51job (NASDAQ:JOBS) is partying like it's 2011. The Shanghai-based provider of online recruitment services posted better-than-expected results for its fiscal fourth quarter after Thursday's market close, delivering its headiest top-line growth in more than six years. This is also the sixth consecutive period of accelerating revenue growth.
The top line clocked in at a record $134 million for the quarter, up 25.6% since the prior year's showing. 51job was only targeting $124 million to $127 million in revenue when it initiated guidance for the period three months ago. It may not be a speedster by the standards of China's other dot-com darlings, but you have to go all the way back to the third quarter of 2011 to find the last time that 51job was growing faster than it did during the final three months of 2017.
Business keeps picking up the pace at 51job. We've seen the year-over-year revenue gains go from 10.2% during the second quarter of 2016 to 13.3%, 13.6%, 16%, 20.3%, 22.4%, and now 25.6% in subsequent periods. Guidance suggests that things will slow in the near term, but it's hard to argue with overall success.
Getting the job done
Online recruitment services -- 51job's largest business, accounting for 60% of its revenue -- rose 22.6% during the period. Total revenue growth was lifted higher by a 30.4% uptick in its other human resource category.
It's not a surprise to see 51job growing faster than it has in recent financial updates. Top-line gains were held back since the second quarter of 2016 when a value-added tax (VAT) policy change kicked in for 51job. It wasn't until the third quarter of 2017 that we finally started to see accurate year-over-year comparisons. Even with that side note, 51job checking in with its healthiest quarterly -- and annual -- growth since 2011 is encouraging.
The good news doesn't end at the top line. Gross margin continues to expand, helping lead the way to a 51% surge in operating income. 51job's adjusted earnings are clocking in at $0.77 a share, well ahead of the per-share profit of $0.59 to $0.62 that it was modeling in its earlier guidance.

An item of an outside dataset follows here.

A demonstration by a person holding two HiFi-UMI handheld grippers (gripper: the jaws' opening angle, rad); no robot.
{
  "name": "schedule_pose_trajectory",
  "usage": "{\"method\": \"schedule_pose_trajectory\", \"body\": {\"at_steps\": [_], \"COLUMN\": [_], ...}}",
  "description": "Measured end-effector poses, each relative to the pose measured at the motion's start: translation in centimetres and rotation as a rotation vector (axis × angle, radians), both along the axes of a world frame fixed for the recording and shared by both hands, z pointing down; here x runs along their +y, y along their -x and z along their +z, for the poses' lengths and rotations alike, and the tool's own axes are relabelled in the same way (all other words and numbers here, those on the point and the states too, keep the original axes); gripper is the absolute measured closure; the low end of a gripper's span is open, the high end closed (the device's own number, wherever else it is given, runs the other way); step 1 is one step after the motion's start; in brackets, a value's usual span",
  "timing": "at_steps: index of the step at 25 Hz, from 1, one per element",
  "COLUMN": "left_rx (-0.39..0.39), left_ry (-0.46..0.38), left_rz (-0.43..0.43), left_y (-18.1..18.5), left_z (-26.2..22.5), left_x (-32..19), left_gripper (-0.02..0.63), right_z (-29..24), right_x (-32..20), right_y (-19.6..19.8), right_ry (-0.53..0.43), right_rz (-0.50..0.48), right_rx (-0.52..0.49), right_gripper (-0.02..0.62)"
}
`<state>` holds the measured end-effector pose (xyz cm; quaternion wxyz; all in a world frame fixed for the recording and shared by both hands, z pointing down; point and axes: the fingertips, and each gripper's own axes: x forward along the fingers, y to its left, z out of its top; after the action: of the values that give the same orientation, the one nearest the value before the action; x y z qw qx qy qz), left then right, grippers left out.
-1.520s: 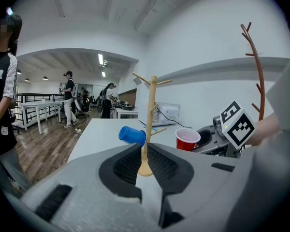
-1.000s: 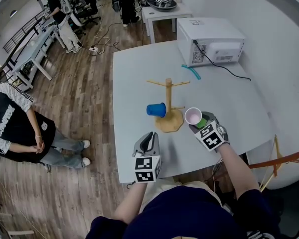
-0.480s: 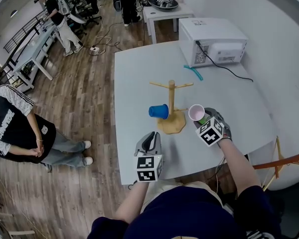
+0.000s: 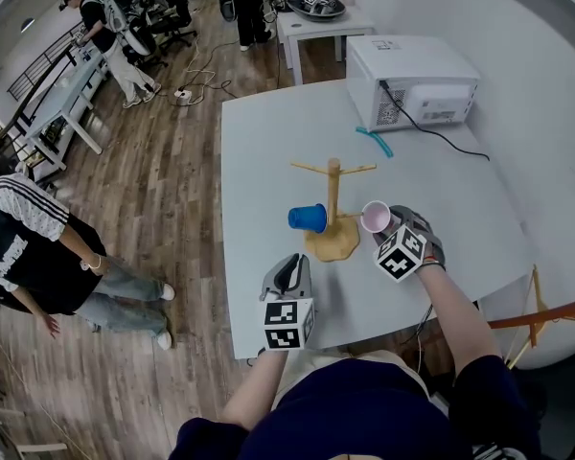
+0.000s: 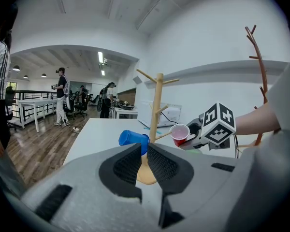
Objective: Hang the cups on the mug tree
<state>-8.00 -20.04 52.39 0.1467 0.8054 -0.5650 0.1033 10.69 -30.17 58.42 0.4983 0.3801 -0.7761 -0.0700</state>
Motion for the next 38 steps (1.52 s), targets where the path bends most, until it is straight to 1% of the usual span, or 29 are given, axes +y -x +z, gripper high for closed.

51job's balance sheet is in good shape, closing out 2017 with nearly $1.1 billion in cash and short-term investments. It closed on its $118.9 million purchase of a majority stake in Lagou -- a recruitment website geared to technology and engineering talent in China -- in December, so its cash balance reflects the transaction.
51job's outlook for the new quarter is mixed. It sees an adjusted profit of $0.43 to $0.48 a share on $116 million to $120.7 million in revenue. These goalposts may seem well short of the fourth-quarter's performance, but there's seasonality in this business and the late Lunar New Year holiday in 2018 is only going to make the new period even more challenging. The top-line guidance suggests revenue growth will be north of 30%, 51job's seventh straight period of accelerating revenue growth. Unfortunately for investors the bottom-line outlook falls short of the $0.50 a share it posted in adjusted earnings a year earlier. 51job has historically been conservative in its guidance, but we'll have to see how this all plays out three months from now.